*Task statement*: Each line below must be reproduced exactly, though the pictures are to be dropped.
>>>>
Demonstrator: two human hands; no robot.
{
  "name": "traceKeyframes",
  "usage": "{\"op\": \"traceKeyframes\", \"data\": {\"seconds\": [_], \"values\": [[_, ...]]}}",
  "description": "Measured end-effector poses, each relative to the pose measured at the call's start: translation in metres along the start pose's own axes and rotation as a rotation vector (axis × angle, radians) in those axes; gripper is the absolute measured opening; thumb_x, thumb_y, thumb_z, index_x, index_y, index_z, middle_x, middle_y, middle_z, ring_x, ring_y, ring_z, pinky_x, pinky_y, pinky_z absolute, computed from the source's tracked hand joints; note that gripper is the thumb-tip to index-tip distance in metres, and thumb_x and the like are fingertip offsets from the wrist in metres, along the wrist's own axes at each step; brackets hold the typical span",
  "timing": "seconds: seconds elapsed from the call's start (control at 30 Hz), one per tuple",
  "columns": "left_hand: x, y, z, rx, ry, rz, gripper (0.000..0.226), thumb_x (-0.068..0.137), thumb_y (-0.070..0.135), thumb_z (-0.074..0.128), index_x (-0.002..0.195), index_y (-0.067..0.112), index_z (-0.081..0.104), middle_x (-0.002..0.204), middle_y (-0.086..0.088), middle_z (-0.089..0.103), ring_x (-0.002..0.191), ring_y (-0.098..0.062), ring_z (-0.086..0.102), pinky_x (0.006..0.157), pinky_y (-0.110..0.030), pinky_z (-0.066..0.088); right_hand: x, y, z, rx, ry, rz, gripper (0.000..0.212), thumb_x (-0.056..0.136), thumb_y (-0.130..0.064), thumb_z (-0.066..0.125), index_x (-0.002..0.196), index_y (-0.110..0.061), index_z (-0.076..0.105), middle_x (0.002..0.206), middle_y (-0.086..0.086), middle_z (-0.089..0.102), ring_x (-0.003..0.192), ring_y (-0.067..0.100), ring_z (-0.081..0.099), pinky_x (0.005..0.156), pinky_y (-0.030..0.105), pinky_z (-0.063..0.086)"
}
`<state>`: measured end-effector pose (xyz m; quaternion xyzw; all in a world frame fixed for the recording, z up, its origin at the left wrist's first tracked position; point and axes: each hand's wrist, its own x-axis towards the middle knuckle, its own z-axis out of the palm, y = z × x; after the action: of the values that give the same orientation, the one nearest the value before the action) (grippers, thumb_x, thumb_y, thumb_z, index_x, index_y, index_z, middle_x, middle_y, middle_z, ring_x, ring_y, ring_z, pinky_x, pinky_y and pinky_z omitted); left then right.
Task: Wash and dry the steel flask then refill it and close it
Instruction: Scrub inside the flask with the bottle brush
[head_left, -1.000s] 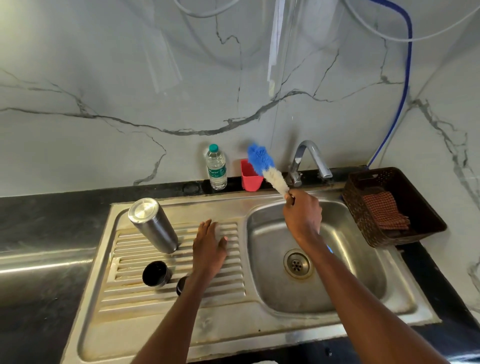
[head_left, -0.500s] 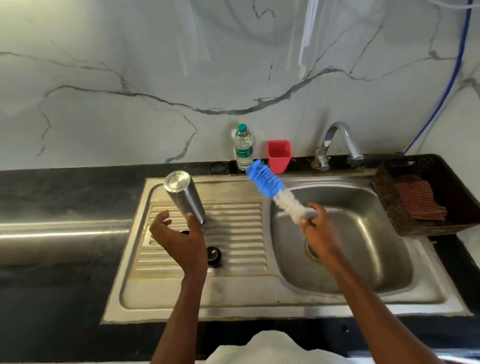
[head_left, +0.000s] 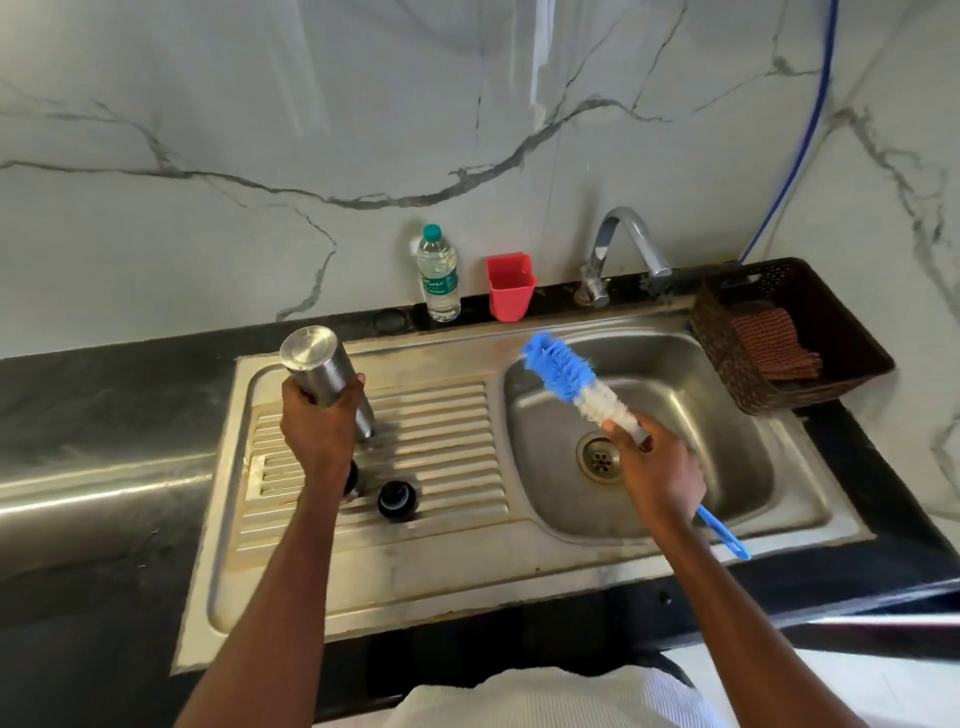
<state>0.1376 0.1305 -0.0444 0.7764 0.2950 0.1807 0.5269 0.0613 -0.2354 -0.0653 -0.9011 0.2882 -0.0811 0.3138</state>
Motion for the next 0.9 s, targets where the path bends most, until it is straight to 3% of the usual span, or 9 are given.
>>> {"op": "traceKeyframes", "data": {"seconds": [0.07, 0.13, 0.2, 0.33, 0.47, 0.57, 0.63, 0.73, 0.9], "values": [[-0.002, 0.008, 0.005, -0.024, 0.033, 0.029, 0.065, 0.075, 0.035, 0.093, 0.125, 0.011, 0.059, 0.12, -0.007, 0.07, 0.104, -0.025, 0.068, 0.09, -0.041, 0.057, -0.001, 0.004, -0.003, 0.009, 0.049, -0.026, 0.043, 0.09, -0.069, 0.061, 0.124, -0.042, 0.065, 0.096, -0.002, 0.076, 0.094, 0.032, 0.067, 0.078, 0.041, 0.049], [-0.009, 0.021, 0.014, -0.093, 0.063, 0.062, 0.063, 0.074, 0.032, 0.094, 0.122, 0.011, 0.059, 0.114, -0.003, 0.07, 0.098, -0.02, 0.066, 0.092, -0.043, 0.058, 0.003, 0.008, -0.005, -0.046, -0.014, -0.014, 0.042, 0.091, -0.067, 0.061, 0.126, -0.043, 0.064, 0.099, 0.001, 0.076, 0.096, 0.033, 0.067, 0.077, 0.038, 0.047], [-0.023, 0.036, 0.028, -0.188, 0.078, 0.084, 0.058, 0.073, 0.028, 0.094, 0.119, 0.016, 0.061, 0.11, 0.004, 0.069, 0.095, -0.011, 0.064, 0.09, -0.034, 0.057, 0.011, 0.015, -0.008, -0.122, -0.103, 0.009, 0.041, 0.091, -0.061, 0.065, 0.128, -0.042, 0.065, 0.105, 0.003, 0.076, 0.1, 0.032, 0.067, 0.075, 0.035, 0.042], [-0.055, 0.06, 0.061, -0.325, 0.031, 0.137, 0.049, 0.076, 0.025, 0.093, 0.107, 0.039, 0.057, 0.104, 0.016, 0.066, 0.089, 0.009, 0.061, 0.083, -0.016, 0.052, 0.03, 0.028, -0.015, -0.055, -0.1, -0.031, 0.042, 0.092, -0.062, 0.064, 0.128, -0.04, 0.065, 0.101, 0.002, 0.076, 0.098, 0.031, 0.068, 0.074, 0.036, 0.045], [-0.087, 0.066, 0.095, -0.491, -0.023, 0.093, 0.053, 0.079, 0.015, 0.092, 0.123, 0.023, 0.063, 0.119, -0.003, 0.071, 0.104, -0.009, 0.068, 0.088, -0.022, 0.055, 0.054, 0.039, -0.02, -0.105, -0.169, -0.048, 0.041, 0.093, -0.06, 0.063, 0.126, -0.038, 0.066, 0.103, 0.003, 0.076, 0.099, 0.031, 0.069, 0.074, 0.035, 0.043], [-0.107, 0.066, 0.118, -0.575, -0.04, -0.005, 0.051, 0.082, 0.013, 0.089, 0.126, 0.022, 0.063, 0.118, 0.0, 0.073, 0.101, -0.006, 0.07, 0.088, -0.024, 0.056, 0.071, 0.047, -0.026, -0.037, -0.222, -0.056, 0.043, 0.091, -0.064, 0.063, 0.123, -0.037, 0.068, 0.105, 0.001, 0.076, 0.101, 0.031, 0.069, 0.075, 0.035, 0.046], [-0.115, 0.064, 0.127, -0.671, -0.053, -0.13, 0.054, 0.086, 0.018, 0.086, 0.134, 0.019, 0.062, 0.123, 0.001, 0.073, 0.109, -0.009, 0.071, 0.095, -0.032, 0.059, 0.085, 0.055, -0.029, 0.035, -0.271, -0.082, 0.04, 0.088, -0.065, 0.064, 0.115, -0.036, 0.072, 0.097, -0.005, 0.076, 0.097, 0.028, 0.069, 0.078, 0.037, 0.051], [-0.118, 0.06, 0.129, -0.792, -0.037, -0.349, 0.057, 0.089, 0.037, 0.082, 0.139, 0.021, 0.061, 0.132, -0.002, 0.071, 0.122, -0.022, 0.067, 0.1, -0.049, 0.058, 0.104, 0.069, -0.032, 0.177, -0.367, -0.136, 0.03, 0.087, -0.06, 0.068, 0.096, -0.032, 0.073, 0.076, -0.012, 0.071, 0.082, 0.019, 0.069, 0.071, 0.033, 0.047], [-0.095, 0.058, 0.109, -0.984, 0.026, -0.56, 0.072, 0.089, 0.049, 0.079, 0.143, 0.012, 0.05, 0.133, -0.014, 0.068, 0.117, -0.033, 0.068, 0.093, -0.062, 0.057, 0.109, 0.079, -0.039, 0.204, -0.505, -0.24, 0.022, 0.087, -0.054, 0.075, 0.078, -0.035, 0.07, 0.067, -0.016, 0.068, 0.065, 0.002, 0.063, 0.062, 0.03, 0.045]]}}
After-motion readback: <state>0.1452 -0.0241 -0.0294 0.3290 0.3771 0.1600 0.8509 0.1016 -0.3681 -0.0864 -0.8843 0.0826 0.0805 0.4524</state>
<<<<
*Answer box*:
Demonstrator: two human hands; no robot.
{
  "name": "traceKeyframes",
  "usage": "{\"op\": \"traceKeyframes\", \"data\": {\"seconds\": [_], \"values\": [[_, ...]]}}",
  "description": "Measured end-effector poses, each relative to the pose measured at the call's start: translation in metres along the start pose's own axes and rotation as a rotation vector (axis × angle, radians) in those axes; gripper is the absolute measured opening; thumb_x, thumb_y, thumb_z, index_x, index_y, index_z, middle_x, middle_y, middle_z, ring_x, ring_y, ring_z, pinky_x, pinky_y, pinky_z absolute, computed from the source's tracked hand joints; note that gripper is the thumb-tip to index-tip distance in metres, and thumb_x and the like are fingertip offsets from the wrist in metres, along the wrist's own axes at each step; brackets hold the typical span",
  "timing": "seconds: seconds elapsed from the call's start (control at 30 Hz), one per tuple",
  "columns": "left_hand: x, y, z, rx, ry, rz, gripper (0.000..0.226), thumb_x (-0.068..0.137), thumb_y (-0.070..0.135), thumb_z (-0.074..0.128), index_x (-0.002..0.195), index_y (-0.067..0.112), index_z (-0.081..0.104), middle_x (-0.002..0.204), middle_y (-0.086..0.088), middle_z (-0.089..0.103), ring_x (-0.002..0.191), ring_y (-0.098..0.062), ring_z (-0.086..0.102), pinky_x (0.006..0.157), pinky_y (-0.110..0.030), pinky_z (-0.066..0.088); right_hand: x, y, z, rx, ry, rz, gripper (0.000..0.212), thumb_x (-0.056..0.136), thumb_y (-0.130..0.064), thumb_z (-0.066..0.125), index_x (-0.002..0.196), index_y (-0.110..0.061), index_z (-0.076..0.105), middle_x (0.002..0.206), middle_y (-0.086..0.086), middle_z (-0.089..0.102), ring_x (-0.003..0.192), ring_y (-0.067..0.100), ring_z (-0.081..0.099), pinky_x (0.005..0.156), pinky_y (-0.030..0.105), pinky_z (-0.063..0.086)"
}
`<state>`: measured end-effector pose (xyz m; quaternion xyzw; all in a world frame fixed for the recording, z up, its origin at the left wrist's first tracked position; point and axes: each hand's wrist, its own x-axis towards the middle knuckle, its own z-axis out of the palm, y = z × x; after the action: of the values that give the same orientation, the one nearest the value before the action) (grippers, thumb_x, thumb_y, thumb_z, index_x, index_y, index_z, middle_x, middle_y, middle_z, ring_x, ring_y, ring_z, pinky_x, pinky_y and pinky_z omitted); left then right.
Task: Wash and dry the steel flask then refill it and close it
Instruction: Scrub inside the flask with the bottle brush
[head_left, -1.000s] 
[head_left, -0.500s] 
[head_left, +0.000s] 
<state>0.1376 0.1305 -0.0444 0.7764 0.2950 0.1807 0.5269 0.0613 -0.2354 -0.0653 -0.9011 0.2882 -0.0811 0.3138</state>
Motion for the next 0.9 s, targets where the path bends most, until it is straight to 3% of the usual span, or 9 are given.
>>> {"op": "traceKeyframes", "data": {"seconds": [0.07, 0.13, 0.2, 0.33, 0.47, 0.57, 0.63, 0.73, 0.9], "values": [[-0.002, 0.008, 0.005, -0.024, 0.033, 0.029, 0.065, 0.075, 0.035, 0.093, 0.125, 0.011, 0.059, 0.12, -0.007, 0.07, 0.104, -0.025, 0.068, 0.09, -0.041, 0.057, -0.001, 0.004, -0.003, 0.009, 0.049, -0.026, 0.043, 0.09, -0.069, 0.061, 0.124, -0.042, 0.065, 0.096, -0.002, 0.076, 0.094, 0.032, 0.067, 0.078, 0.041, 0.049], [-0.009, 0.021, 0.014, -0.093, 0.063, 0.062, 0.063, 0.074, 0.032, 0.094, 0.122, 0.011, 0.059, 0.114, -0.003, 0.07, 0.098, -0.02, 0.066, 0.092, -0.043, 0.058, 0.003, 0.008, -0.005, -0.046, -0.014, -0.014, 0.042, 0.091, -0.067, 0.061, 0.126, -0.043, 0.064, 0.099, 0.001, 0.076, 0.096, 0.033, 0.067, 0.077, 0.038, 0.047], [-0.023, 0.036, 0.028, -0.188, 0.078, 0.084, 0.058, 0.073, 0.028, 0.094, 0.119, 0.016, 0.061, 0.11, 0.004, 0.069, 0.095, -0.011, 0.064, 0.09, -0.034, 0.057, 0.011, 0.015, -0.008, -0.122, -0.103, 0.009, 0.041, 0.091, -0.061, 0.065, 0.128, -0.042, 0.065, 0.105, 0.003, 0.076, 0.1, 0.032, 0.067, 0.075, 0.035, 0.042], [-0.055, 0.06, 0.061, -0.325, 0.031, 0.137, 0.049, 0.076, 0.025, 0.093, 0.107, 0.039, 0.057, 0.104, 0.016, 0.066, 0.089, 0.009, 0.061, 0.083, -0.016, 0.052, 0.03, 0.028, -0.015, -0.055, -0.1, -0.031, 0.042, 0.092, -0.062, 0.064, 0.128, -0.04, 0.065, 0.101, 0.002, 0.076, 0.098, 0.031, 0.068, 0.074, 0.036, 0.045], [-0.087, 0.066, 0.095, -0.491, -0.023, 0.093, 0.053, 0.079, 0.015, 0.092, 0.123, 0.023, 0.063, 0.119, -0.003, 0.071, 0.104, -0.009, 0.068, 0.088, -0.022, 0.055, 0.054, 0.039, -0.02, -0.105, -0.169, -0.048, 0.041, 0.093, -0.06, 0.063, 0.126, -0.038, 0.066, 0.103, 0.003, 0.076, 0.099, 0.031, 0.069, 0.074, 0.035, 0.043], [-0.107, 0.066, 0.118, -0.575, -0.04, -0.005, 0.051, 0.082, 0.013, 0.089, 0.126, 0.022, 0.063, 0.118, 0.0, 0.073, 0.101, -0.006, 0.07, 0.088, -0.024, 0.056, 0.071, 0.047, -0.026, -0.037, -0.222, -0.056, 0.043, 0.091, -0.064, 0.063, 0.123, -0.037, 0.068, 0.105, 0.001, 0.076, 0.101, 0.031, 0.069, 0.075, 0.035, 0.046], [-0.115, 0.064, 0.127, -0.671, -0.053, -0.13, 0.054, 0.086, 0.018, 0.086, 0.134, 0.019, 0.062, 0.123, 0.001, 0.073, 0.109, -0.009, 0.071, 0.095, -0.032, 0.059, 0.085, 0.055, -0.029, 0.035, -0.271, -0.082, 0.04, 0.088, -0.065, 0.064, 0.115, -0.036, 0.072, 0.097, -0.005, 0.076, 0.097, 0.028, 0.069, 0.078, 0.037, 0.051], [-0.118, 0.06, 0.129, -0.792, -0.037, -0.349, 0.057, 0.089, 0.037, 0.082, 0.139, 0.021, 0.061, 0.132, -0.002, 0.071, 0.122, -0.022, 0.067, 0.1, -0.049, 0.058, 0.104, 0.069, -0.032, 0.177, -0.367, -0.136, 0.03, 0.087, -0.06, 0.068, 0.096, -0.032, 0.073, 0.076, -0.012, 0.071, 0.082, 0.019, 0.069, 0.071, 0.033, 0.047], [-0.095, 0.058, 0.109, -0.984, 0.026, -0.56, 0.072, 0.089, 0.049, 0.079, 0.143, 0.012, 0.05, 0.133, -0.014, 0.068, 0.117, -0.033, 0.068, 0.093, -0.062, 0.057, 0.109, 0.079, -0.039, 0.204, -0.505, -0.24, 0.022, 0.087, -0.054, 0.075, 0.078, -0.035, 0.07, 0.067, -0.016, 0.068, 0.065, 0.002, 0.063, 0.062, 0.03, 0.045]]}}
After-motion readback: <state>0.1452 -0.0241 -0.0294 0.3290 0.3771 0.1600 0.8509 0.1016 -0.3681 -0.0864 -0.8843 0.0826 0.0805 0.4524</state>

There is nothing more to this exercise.